1. Biochemical confirmation: 24-hour urinary 5-HIAA (serotonin metabolite) is the best initial test (avoid serotonin-rich foods before test); plasma 5-HIAA or serum chromogranin A can be supportive.
2. Localize the tumor: imaging with contrast CT/MRI of the abdomen and somatostatin receptor nuclear scan (octreotide scan or ⁶⁸Ga-DOTATATE PET) to identify primary lesion and metastases.
3. Evaluate extent and complications: perform echocardiography to assess carcinoid heart disease if murmurs or symptoms; check vitamin B3 levels if pellagra signs are present.
4. Avoid triggers: counsel on avoiding alcohol and triggering foods (e.g., red wine, chocolate, nuts, cheese) that can precipitate flushing.
5. Peri-procedural care: administer prophylactic octreotide before anesthesia or invasive procedures to prevent a carcinoid crisis (massive hormone release causing shock).

1. Acute carcinoid crisis (severe flushing, bronchospasm, hypotension): prompt IV octreotide to abort the episode, plus supportive care (fluids, airway support, antihistamines/bronchodilators).
2. Chronic management: long-acting somatostatin analogs (octreotide, lanreotide) to control hormone secretion and relieve symptoms; add oral telotristat (tryptophan hydroxylase inhibitor) if diarrhea remains severe.
3. Surgical therapy: resection of primary tumor and metastases when feasible (e.g., remove bowel tumor, hepatic metastasectomy or embolization) offers best chance at symptom control.
4. Advanced/metastatic disease: consider PRRT (peptide receptor radionuclide therapy with Lutetium-177) for somatostatin receptor–positive tumors; targeted therapies (e.g., everolimus) or interferon-alpha in select cases. Manage complications: replace niacin, and perform valve surgery if heart failure is advanced.

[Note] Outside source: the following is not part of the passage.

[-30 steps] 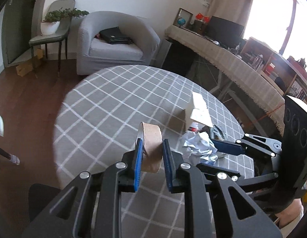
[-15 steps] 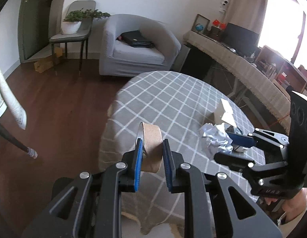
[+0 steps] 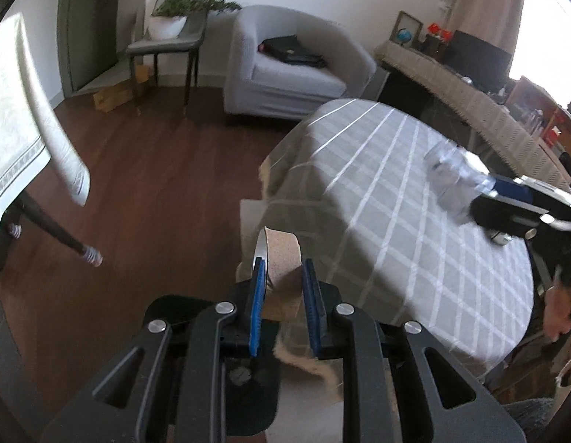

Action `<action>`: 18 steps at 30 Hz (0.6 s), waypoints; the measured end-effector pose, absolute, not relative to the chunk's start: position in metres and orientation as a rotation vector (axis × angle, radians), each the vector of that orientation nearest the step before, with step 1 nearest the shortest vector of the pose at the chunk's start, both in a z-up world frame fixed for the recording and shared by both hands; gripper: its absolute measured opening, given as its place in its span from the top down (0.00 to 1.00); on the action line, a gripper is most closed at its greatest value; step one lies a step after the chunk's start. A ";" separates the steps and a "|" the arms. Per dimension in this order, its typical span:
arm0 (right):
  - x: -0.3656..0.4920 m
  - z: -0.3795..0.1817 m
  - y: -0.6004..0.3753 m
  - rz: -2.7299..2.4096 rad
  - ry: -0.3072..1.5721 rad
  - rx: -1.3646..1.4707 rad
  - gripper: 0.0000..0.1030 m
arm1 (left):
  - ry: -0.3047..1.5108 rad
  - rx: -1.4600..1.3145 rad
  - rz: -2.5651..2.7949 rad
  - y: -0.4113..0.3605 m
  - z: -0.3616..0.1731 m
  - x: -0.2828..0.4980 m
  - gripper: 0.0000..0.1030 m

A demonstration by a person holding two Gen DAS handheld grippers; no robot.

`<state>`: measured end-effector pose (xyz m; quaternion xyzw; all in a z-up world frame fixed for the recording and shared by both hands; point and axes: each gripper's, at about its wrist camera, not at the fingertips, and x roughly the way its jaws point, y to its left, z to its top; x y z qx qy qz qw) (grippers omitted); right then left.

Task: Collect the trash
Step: 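Carry the tape roll and the foil wrapper with both tools over the green bin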

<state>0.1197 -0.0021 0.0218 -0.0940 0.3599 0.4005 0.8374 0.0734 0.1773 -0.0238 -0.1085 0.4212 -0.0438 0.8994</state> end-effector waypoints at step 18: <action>0.112 -0.015 0.086 0.897 0.877 -0.264 0.57 | 1.096 -0.181 -0.004 0.229 -0.119 0.039 0.79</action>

• Classic rule of thirds for carcinoid tumors: ~1/3 are multiple, ~1/3 metastasize (and can cause syndrome), and ~1/3 present with a second malignancy.
• Tryptophan steal: Excess serotonin production by the tumor depletes tryptophan, leading to niacin (vitamin B3) deficiency → pellagra (Dermatitis, Diarrhea, Dementia).

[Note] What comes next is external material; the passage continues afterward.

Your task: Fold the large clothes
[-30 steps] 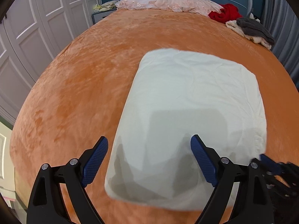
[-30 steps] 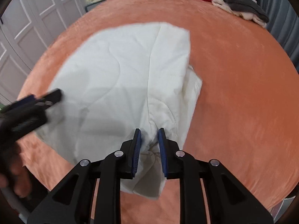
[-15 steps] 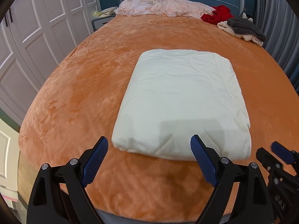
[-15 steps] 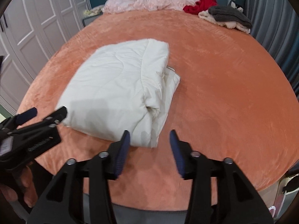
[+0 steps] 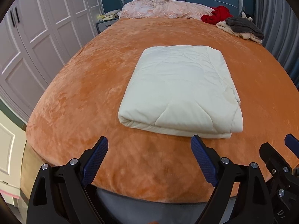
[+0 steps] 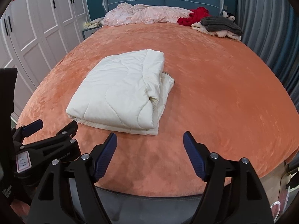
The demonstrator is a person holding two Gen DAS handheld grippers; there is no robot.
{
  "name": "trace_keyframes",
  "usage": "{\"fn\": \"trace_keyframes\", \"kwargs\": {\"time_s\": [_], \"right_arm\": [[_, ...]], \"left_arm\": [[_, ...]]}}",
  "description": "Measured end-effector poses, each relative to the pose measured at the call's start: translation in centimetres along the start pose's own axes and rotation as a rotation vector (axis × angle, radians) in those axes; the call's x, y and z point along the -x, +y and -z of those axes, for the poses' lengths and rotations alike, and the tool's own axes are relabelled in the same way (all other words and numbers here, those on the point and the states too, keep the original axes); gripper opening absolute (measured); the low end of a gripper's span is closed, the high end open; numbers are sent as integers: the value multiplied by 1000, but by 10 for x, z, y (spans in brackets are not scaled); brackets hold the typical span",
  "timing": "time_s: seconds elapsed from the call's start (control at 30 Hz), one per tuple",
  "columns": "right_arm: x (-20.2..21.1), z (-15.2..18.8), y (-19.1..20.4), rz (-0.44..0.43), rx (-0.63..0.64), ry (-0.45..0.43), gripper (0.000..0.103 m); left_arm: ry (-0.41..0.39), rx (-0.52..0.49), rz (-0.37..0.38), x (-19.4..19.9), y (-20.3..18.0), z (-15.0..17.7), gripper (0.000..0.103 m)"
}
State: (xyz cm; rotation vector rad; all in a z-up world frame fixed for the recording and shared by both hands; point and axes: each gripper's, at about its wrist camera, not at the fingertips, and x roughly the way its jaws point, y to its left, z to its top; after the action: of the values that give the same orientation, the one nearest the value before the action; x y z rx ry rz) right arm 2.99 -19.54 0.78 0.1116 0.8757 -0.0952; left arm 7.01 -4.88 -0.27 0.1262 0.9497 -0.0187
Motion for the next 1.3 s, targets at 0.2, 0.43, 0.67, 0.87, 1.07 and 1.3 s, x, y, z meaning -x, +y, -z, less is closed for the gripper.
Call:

• Profound flushing, bronchospasm, and hypotension during surgery or biopsy in a NET patient = carcinoid crisis – require emergent octreotide, IV fluids, and pressors to prevent cardiovascular collapse.
• Signs of right-sided heart failure (worsening edema, ascites, neck vein distension) in a carcinoid patient – suggests progressing carcinoid heart disease; urgent cardiac evaluation (echo) and consideration of valve replacement.

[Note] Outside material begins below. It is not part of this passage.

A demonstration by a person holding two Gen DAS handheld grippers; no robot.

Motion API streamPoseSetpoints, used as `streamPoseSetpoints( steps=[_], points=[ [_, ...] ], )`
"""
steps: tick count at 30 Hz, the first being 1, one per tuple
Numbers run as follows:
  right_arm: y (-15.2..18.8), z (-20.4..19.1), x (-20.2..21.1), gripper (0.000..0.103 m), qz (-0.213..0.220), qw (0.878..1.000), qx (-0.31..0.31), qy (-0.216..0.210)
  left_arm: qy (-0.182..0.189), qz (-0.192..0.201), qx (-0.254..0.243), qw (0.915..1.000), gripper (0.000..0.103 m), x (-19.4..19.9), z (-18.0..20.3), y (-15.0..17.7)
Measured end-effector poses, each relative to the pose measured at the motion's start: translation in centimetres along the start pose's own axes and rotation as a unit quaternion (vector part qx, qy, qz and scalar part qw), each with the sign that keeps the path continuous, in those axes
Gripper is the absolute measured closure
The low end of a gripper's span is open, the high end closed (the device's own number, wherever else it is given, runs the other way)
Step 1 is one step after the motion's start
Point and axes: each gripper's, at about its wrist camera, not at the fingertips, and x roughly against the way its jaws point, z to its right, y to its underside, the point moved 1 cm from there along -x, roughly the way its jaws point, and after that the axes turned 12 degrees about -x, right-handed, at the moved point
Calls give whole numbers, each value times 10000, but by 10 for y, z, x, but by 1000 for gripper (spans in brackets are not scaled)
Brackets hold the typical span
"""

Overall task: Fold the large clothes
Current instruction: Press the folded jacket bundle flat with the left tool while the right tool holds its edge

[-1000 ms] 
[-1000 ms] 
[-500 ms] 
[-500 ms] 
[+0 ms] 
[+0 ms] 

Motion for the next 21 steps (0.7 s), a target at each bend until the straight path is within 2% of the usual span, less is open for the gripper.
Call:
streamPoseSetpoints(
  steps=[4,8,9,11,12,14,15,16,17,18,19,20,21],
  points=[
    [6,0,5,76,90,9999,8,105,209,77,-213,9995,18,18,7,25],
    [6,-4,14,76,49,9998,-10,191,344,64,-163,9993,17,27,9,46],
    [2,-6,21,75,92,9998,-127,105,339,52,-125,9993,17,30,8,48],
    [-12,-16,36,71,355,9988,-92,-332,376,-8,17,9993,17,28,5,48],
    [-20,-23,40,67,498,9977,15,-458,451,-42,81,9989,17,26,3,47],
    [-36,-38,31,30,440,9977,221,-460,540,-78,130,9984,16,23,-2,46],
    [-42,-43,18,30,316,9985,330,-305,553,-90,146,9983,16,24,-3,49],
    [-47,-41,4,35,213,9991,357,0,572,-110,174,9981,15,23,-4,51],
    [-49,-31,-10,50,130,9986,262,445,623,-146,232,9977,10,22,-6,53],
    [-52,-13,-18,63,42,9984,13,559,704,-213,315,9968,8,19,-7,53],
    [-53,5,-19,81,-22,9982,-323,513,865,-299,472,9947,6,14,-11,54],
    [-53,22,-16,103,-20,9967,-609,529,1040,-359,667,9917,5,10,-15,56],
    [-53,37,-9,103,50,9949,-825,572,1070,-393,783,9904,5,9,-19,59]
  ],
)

1. Episodic flushing + diarrhea + wheezing → suspect carcinoid syndrome.
2. Obtain 24h urine 5-HIAA test (confirm excess serotonin).
3. If 5-HIAA is elevated → perform imaging (CT/MRI) + somatostatin receptor scan to locate tumor and metastases.
4. Begin octreotide to control symptoms; refer to oncology/surgery for tumor-directed therapy (resection if localized, etc.).
5. For any invasive procedure or if high risk, give prophylactic octreotide to prevent crisis; provide niacin supplementation if needed; periodic echocardiograms to monitor heart.

• Middle-aged adult with recurrent flushing, wheezing, diarrhea, and a new murmur of tricuspid regurgitation; elevated 5-HIAA levels → Carcinoid syndrome from a metastatic small intestinal NET.
• Patient with a history of carcinoid tumor develops a photosensitive rash, glossitis, diarrhea, and mental status changes → niacin deficiency (pellagra) due to carcinoid syndrome.